Jack Glaser, Professor, Goldman School of Public Policy, UC Berkeley
Abstract: In this talk, Professor Glaser will describe his experiences working to obtain and analyze data on police stops and use of force.  Scientific collaborations, grass-roots advocacy and projects, journalistic ventures, litigation, and government programs have all advanced the quantity, quality, and availability of policing data over the past two decades.  Data analytic innovations have overcome some of the shortcomings of the data.  Glaser will highlight how newly available data allow for tests of the effects of discretion on racial disparities in police searches.

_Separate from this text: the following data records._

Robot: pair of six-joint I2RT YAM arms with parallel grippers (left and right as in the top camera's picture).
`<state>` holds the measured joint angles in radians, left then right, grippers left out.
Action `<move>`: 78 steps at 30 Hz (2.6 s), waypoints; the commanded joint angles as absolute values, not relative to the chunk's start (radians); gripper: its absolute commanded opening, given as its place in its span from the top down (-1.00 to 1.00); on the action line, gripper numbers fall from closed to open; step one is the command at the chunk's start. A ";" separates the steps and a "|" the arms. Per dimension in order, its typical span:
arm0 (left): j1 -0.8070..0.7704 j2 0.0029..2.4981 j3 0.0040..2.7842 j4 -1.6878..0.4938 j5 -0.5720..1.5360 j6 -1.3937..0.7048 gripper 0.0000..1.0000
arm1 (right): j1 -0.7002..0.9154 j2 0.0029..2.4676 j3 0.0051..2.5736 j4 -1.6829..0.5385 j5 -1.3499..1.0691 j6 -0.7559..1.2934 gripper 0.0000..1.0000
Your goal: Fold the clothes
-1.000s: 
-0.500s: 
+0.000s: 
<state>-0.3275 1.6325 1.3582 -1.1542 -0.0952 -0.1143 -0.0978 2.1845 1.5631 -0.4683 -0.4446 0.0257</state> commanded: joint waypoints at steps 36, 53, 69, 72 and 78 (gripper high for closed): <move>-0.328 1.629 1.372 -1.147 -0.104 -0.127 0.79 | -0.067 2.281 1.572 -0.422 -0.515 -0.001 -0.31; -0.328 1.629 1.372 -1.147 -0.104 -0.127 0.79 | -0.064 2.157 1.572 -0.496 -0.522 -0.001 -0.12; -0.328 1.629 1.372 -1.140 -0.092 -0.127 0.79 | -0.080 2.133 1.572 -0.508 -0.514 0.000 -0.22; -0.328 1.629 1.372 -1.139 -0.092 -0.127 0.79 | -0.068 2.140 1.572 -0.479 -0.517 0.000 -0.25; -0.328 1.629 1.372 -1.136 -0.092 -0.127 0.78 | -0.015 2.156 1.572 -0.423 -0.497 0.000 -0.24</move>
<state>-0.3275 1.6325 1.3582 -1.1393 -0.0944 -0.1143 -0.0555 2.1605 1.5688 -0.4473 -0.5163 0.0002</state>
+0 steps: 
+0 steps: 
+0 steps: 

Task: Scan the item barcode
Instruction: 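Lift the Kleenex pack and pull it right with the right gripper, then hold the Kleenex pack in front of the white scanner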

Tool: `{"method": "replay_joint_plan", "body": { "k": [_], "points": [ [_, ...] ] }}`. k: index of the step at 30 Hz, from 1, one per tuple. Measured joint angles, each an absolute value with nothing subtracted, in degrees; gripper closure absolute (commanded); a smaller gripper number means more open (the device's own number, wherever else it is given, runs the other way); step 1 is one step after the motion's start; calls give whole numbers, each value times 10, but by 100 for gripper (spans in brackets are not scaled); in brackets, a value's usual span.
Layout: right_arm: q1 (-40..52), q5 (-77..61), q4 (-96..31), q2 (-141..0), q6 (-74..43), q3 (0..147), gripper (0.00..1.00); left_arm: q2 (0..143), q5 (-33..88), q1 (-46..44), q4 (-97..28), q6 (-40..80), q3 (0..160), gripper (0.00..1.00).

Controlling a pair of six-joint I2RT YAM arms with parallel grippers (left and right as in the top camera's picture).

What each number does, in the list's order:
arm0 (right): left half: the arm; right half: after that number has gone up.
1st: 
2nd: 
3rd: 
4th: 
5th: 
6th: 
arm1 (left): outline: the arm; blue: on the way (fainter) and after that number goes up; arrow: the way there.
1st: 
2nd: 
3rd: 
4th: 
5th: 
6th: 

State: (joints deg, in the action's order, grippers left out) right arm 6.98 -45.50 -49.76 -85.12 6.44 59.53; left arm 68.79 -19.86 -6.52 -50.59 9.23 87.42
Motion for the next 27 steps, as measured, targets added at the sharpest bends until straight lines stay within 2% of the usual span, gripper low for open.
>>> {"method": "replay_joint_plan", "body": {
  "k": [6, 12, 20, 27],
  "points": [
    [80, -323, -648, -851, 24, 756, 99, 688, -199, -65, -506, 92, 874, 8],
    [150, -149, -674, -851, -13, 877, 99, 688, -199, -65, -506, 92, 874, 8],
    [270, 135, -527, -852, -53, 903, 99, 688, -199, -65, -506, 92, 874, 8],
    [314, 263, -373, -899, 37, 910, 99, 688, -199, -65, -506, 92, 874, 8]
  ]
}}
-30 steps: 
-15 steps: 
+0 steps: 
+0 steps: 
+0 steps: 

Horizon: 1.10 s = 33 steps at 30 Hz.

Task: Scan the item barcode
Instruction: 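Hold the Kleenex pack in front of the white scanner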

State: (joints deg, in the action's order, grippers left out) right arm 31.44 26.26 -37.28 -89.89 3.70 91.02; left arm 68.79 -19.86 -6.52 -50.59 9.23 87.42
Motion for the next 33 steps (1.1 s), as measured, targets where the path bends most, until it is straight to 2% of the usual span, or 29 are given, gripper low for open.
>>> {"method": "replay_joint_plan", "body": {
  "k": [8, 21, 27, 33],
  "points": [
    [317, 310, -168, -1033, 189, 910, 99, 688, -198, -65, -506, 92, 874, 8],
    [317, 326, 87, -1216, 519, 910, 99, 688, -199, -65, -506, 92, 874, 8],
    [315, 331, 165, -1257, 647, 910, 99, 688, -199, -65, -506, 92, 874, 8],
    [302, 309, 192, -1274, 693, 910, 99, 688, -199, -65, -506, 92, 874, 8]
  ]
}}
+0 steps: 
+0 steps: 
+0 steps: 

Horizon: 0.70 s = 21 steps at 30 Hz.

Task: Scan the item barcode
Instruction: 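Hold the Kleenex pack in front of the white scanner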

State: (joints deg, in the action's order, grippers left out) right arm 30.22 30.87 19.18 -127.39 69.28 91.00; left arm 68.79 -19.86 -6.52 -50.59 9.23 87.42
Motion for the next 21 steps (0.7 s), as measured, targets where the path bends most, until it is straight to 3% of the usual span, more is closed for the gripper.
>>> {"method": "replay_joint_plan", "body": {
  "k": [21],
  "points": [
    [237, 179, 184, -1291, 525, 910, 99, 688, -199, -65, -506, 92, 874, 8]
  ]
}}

The Computational Social Science Forum is an informal setting for the interdisciplinary exchange of ideas and scholarship at the intersection of social science and data science. Participants engage in a variety of activities such as presentations of work in progress, discussions and critiques of recent papers, introductions to new tools and methods, discussions around ethics, fairness, inequality, and responsible conduct of research, as well as professional development. This Forum is organized as part of the Computational Social Science Training Program, and weekly meetings are hosted by researchers from BIDS and D-Lab. The group welcomes social scientists and researchers with interests in data science methods and tools, and data scientists with applications or interests in public policy, social, behavioral, and health sciences. Participants include graduate students, postdocs, staff, and faculty, and members are encouraged to attend regularly in order to foster community around improving computational social science research, supporting the development and research of group members, and fostering new collaborations. Interested UC Berkeley community members are invited to use this registration form to receive the schedule and access links. Please contact css-t32@berkeley.edu for more information or if you are interested in presenting current research for an upcoming session.

Speaker(s)

Jack Glaser

Professor, Goldman School of Public Policy

Jack Glaser is a social psychologist whose primary research interest is in stereotyping, prejudice, and discrimination. He studies these intergroup biases at multiple levels of analysis. For example, he investigates the unconscious operation of stereotypes and prejudice using computerized reaction time methods, and is investigating the implications of such subtle forms of bias in law enforcement. In particular, he is interested in racial profiling, especially as it relates to the psychology of stereotyping, and the self-fulfilling effects of such stereotype-based discrimination. Additionally, Professor Glaser has conducted research on a very extreme manifestation of intergroup bias - hate crime - and has carried out analyses of historical data as well as racist rhetoric on the Internet to challenge assumptions about economic predictors of intergroup violence. Professor Glaser is working with the Center for Policing Equity as one of the principal investigators on a National Science Foundation- and Google-funded project to build a National Justice Database of police stops and use of force incidents. He is the author of Suspect Race: Causes & Consequences of Racial Profiling.